What this task involves — Your copy should hold only the lines from the one with "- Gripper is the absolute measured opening" to the one with "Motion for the", both included, each exactly as it stands below, with no pictures.

--- Data provided Enclosed Below ---

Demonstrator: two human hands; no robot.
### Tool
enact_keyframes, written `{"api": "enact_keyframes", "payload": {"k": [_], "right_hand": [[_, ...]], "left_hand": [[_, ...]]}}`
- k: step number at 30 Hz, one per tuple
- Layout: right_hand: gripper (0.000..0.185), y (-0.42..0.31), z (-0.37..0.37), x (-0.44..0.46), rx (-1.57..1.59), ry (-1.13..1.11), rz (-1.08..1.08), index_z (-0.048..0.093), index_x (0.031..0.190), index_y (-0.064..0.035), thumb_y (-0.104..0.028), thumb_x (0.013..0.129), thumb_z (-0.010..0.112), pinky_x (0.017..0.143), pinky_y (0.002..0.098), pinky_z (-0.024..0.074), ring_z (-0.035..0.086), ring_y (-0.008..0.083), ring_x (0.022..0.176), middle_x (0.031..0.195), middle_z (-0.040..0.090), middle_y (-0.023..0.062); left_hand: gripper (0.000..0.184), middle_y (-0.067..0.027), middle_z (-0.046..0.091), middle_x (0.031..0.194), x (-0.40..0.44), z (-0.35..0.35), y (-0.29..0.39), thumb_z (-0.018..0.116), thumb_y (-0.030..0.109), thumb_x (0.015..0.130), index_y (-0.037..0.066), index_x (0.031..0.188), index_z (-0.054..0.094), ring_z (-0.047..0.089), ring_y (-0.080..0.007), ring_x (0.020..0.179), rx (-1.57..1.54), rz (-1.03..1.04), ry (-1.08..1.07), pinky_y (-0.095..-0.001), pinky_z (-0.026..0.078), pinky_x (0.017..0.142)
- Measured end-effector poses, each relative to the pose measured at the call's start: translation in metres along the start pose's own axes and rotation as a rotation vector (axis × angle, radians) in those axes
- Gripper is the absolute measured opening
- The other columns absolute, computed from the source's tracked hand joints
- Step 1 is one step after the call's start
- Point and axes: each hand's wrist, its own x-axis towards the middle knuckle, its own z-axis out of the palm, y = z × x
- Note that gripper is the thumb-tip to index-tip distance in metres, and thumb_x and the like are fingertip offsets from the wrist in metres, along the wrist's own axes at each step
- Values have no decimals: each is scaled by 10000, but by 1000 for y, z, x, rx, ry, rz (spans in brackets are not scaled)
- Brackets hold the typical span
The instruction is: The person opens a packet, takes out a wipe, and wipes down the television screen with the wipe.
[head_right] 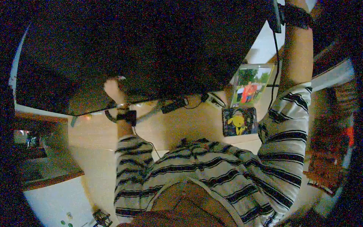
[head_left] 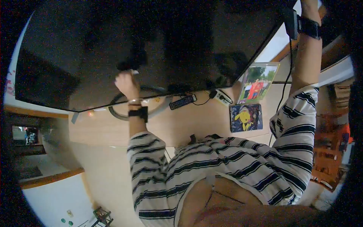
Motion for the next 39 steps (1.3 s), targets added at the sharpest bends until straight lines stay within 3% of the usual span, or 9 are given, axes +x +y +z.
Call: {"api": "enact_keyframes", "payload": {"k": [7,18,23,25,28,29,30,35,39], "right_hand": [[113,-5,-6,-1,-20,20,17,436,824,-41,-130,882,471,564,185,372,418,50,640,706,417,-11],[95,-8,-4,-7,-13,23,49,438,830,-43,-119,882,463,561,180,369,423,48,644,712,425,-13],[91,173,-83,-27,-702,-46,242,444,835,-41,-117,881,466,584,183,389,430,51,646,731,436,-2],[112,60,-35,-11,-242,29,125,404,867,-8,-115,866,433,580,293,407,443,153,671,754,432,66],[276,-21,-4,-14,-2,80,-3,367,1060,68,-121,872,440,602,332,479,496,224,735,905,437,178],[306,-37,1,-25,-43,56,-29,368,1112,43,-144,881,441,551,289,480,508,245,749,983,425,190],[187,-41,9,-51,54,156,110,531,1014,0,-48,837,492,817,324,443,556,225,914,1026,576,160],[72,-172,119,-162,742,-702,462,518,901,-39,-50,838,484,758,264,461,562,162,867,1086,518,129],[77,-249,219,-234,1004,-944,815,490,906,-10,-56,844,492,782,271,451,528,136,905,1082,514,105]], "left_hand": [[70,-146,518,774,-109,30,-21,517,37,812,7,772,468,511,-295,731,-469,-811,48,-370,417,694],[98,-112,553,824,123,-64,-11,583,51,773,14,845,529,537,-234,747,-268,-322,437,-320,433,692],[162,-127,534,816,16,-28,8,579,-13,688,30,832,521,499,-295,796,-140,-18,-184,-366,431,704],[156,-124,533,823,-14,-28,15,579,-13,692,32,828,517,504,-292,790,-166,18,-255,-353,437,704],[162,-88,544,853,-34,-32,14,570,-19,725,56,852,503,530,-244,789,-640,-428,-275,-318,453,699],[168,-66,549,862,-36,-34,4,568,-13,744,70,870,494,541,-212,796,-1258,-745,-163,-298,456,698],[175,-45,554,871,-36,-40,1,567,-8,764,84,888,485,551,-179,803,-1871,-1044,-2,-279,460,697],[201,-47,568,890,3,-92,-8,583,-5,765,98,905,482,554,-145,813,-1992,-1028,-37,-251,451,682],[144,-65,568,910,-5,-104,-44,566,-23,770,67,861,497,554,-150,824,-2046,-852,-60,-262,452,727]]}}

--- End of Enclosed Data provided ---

Written response —
- Gripper is the absolute measured opening
- The other columns absolute, computed from the source's tracked hand joints
- Step 1 is one step after the call's start
- Point and axes: each hand's wrist, its own x-axis towards the middle knuckle, its own z-axis out of the palm, y = z × x
- Note that gripper is the thumb-tip to index-tip distance in metres, and thumb_x and the like are fingertip offsets from the wrist in metres, along the wrist's own axes at each step
- Values have no decimals: each is scaled by 10000, but by 1000 for y, z, x, rx, ry, rz (spans in brackets are not scaled)
- Brackets hold the typical span
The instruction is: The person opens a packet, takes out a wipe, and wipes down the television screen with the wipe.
[head_right] 
[head_left] 
Motion for the next 39 steps (1.3 s), targets added at the sharpest bends until straight lines stay within 3% of the usual span, or 9 are given, axes +x +y +z.

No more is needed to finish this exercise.